= Problem requirements =
Report each line of the entries below that includes "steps".

Start of Block

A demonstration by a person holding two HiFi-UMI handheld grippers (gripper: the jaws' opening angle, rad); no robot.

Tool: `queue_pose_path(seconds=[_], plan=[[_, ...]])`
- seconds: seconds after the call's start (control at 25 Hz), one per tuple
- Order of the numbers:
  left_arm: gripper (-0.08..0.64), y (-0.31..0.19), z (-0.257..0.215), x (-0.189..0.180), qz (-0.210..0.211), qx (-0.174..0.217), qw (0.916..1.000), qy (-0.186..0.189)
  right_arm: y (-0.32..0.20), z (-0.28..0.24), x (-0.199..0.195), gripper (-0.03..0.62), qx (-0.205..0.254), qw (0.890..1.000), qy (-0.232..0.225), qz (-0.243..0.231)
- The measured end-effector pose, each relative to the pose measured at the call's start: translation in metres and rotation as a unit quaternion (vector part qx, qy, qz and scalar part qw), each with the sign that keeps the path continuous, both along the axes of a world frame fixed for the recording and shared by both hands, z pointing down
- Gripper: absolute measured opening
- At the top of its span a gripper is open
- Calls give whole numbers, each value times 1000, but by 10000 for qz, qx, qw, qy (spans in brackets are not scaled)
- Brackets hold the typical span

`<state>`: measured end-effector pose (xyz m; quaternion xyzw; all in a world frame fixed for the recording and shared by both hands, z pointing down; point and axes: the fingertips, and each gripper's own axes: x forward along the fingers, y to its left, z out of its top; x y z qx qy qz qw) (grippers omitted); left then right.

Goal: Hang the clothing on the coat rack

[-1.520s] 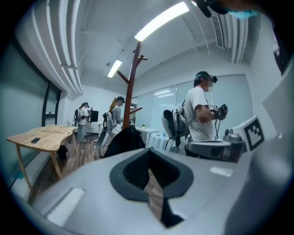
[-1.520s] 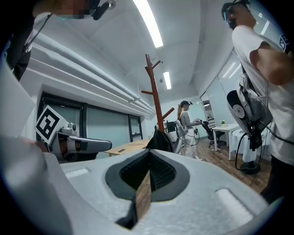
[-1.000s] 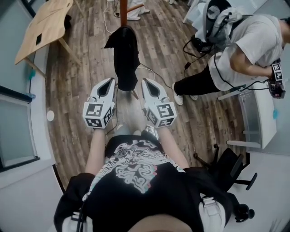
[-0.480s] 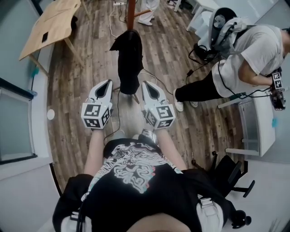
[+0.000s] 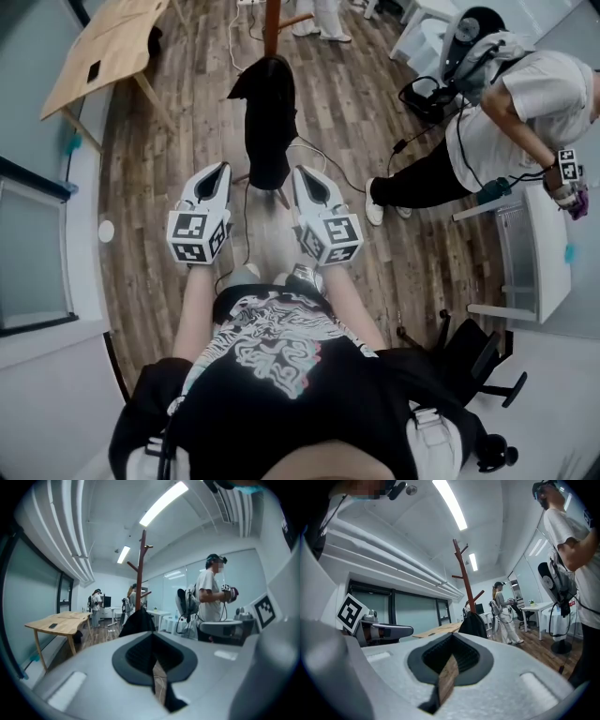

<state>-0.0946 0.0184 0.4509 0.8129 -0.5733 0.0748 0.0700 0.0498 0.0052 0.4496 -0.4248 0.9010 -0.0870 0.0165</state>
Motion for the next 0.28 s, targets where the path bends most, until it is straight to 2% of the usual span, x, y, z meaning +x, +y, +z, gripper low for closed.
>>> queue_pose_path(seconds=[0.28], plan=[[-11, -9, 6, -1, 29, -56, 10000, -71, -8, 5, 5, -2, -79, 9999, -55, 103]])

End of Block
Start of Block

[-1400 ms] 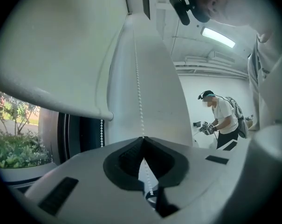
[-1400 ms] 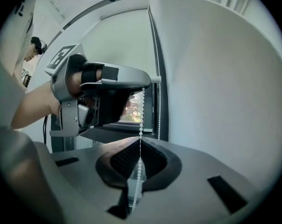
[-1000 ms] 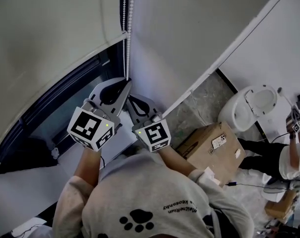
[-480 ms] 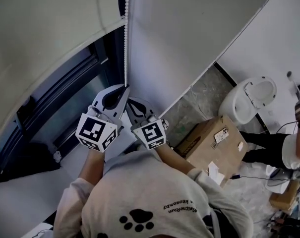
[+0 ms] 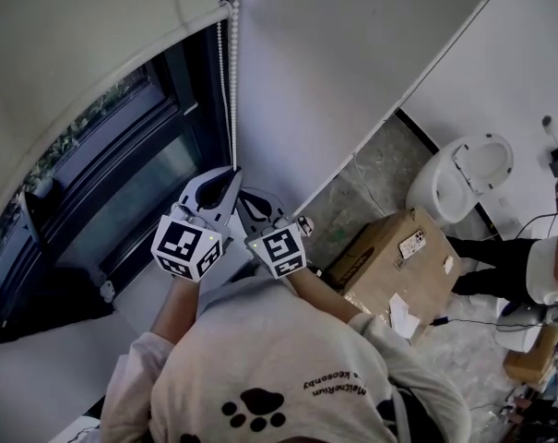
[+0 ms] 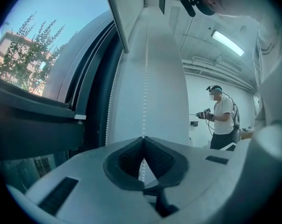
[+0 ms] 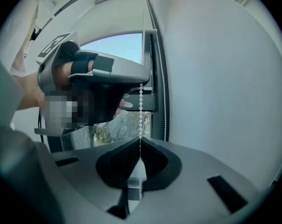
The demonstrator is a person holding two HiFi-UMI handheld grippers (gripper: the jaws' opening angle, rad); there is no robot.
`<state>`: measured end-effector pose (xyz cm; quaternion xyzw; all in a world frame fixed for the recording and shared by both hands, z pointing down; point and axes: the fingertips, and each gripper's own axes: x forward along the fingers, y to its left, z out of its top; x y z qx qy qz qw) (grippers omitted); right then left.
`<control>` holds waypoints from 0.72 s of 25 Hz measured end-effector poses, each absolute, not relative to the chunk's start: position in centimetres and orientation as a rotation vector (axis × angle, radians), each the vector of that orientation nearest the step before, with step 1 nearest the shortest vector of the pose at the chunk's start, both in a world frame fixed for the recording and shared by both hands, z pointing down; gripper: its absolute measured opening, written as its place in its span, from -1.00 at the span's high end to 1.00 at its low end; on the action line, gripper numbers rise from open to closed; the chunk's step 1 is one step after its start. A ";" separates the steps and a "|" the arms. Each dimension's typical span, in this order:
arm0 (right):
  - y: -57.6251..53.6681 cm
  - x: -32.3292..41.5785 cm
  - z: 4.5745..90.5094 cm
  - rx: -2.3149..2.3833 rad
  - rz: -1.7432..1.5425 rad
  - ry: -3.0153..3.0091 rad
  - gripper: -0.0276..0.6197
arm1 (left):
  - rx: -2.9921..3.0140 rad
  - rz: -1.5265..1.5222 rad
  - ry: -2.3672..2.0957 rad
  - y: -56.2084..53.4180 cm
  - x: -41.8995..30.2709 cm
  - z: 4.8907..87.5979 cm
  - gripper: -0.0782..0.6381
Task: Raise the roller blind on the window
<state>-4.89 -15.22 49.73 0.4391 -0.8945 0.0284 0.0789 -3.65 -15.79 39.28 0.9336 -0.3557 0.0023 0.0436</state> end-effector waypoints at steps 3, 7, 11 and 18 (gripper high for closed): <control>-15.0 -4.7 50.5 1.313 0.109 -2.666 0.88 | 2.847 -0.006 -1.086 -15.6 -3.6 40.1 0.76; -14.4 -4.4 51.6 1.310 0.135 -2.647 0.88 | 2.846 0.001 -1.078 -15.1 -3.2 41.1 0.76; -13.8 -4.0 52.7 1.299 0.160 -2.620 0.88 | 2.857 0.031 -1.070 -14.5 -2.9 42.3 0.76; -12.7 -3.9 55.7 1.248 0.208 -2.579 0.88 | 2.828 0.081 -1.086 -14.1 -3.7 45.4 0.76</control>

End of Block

= Response below =
`<control>` holds waypoints from 0.72 s of 25 Hz measured end-effector poses, each absolute, not relative to the chunk's start: position in centimetres and orientation as a rotation vector (axis × angle, radians), each the vector of that orientation nearest the step before, with step 1 nearest the shortest vector of the pose at the chunk's start, both in a world frame fixed for the recording and shared by both hands, z pointing down; gripper: its absolute measured opening, written as its place in its span, from -1.00 at the span's high end to 1.00 at its low end; on the action line, gripper numbers rise from open to closed; the chunk's step 1 is one step after its start. A ";" separates the steps and a "|" the arms. Each dimension's typical span, in this order:
<state>-4.89 -15.22 49.73 0.4391 -0.8945 0.0284 0.0789 -3.65 -15.79 39.28 0.9336 -0.3557 0.0023 0.0436</state> end-effector waypoints at steps 3, 7, 11 and 18 (gripper high for closed): <control>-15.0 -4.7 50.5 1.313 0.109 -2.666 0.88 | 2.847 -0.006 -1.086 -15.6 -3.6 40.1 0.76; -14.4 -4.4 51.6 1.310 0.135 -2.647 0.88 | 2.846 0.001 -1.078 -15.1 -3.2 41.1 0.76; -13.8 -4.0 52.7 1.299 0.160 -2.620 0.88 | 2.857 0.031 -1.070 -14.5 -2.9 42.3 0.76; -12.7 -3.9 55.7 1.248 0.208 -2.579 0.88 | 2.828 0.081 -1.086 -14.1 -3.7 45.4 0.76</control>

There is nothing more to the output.